Print the lines below word for word, beginning with the first and ending with the line that holds "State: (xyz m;", and skip every picture.

RECORDED DATA –
====
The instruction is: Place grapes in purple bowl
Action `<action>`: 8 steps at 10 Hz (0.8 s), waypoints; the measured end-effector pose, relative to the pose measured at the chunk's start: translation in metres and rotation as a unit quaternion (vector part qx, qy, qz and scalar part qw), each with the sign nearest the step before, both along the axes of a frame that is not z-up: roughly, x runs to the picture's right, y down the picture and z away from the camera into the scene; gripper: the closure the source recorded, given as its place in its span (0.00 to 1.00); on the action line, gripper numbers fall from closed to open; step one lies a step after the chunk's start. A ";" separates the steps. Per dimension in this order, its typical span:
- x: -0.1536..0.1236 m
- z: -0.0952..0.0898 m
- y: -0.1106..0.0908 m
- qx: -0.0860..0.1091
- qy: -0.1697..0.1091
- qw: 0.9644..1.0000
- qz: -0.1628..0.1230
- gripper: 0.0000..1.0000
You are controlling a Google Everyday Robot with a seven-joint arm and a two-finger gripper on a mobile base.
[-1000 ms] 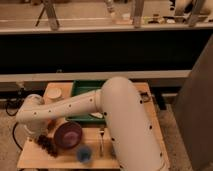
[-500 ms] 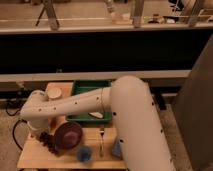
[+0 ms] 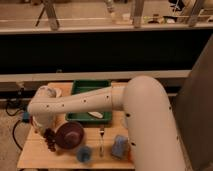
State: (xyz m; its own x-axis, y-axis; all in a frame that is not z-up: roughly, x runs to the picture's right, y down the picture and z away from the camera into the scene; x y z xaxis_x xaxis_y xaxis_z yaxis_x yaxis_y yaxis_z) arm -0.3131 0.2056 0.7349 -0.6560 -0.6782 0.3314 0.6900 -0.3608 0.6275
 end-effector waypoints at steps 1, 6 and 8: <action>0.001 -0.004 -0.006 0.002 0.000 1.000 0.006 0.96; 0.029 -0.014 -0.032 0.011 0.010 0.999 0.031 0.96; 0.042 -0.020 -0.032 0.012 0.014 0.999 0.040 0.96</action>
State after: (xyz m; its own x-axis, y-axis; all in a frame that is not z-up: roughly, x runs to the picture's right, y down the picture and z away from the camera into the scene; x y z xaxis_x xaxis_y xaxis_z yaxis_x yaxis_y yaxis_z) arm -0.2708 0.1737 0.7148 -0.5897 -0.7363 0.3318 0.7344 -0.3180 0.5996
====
EXERCISE RESPONSE –
The instruction is: Place grapes in purple bowl
Action `<action>`: 8 steps at 10 Hz (0.8 s), waypoints; the measured end-effector pose, relative to the pose measured at the chunk's start: translation in metres and rotation as a unit quaternion (vector part qx, qy, qz and scalar part qw), each with the sign nearest the step before, both along the axes of a frame that is not z-up: roughly, x runs to the picture's right, y down the picture and z away from the camera into the scene; gripper: the closure the source recorded, given as its place in its span (0.00 to 1.00); on the action line, gripper numbers fall from closed to open; step one lies a step after the chunk's start. A ";" separates the steps. Per dimension in this order, its typical span:
- x: -0.1536..0.1236 m
- z: -0.0952..0.0898 m
- y: -0.1106..0.0908 m
- qx: -0.0860..0.1091
- qy: -0.1697..0.1091
- qw: 0.9644..1.0000
- qz: -0.1628..0.1230
- gripper: 0.0000..1.0000
You are controlling a Google Everyday Robot with a seven-joint arm and a two-finger gripper on a mobile base.
[-1000 ms] 
[-500 ms] 
[+0 ms] 
State: (xyz m; its own x-axis, y-axis; all in a frame that is not z-up: roughly, x runs to the picture's right, y down the picture and z away from the camera into the scene; x y z xaxis_x xaxis_y xaxis_z yaxis_x yaxis_y yaxis_z) arm -0.3131 0.2056 0.7349 -0.6560 -0.6782 0.3314 0.6900 -0.3608 0.6275

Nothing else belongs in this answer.